А Ходасевич… прервал работу на полуслове и более не возвращался к ней. Конечно, охлаждение к историческому труду объясняется не страхом приобрести «печальную славу черносотенца», о которой говорил Ходасевич в письме Садовскому, тут есть иные причины. Имея обширные познания в эпохе Павла, Ходасевич, безусловно, мог написать что-нибудь историко-биографическое, если уж нe от вдохновения, то хотя бы для денег, в них-то у него была большая нужда. Но ему легче было вовсе расстаться с мечтой своей, чем написать хотя бы строчку без душевного горения и творческого восторга — даже если речь шла не о поэзии, а о историческом сочинении. Но вопрос о том, почему труд остался незаконченным, перетекает в другой, еще более значительный — это вопрос об отношении поэта Ходасевича к прозе. Вот свидетельство редактора “Современных записок” Марка Вишняка: «Начав в «великой тайне» от всех писать «нечто прозаическое», он кончил тем, что уничтожил написанное». Манила, привлекала Ходасевича проза, но, едва начав, едва прикоснувшись, в каком-то суеверном и почти мистическом страхе оставлял написанное, а то и уничтожал рукописи. Oн столько сил отдал исследованию жизни Павла Первого, стал прекрасно ориентироваться в его эпохе, накопил материал, но охладел к своей работе… Он, написав несколько умных, точных статей о Пушкине, стремился создать биографию поэта, предварительная подписка на которую уже была объявлена, — и так и нe начал этy ожидаемую многими книгу.
Не станем сейчас останавливаться на доказательстве того, что Владислав Ходасевич состоялся-таки как прозаик – об этом можно судить со всей определенностью, прочтя его мемуарные очерки, в которых столько остроумия, образности, метафоричности и лаконизма.

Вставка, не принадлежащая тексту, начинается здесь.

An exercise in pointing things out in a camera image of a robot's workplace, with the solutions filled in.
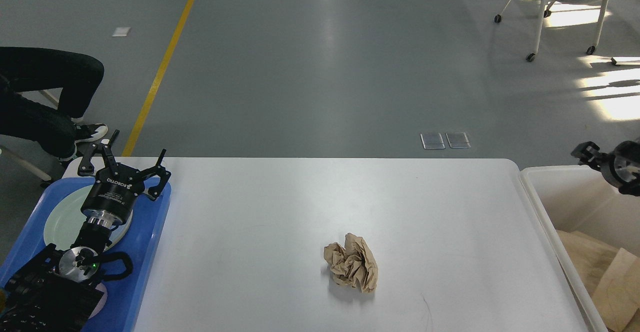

Незадолго до смерти Ходасевич рассказал о своей готовности написать для «Современных записок» статью «Игроки в литератyре и в жизни»… Но и это сочинение осталось ненаписанным! А между тем, есть все основания утверждать, что материал для статьи об игроках накапливался в сознании поэта не один год, он много думал о своей будущей статье, да и сама жизнь постоянно подбрасывала ему новые наблюдения и размышления, связанные с игрой.
Крупнейший нидерландский историк культуры Йохан Хейзинга в книге “Homo ludens” рассмотрел историю поэзии как одного из проявлений игровой деятельности человека, поскольку поэзия всегда “стоит по ту сторону серьезного – у первоистоков, к которым так близки дети, животные, дикари и ясновидцы” [Хейзинга Й. Homo ludens. В тени завтрашнего дня. М., 1992. С.139] Поэтому именно поэту, стоящему “по ту сторону серьезного”, должна быть понятна сущность игры как явления, предшествовавшего человеческому разуму, культуре и цивилизации, ведь, как отмечал Хейзинга, “игра старше культуры”. [Там же. С.10] Поэт…- он всегда в одном лице и ребенок, и ясновидец, и дикарь, из века в век продолжающий жить в архаическом мире неразгаданных символов.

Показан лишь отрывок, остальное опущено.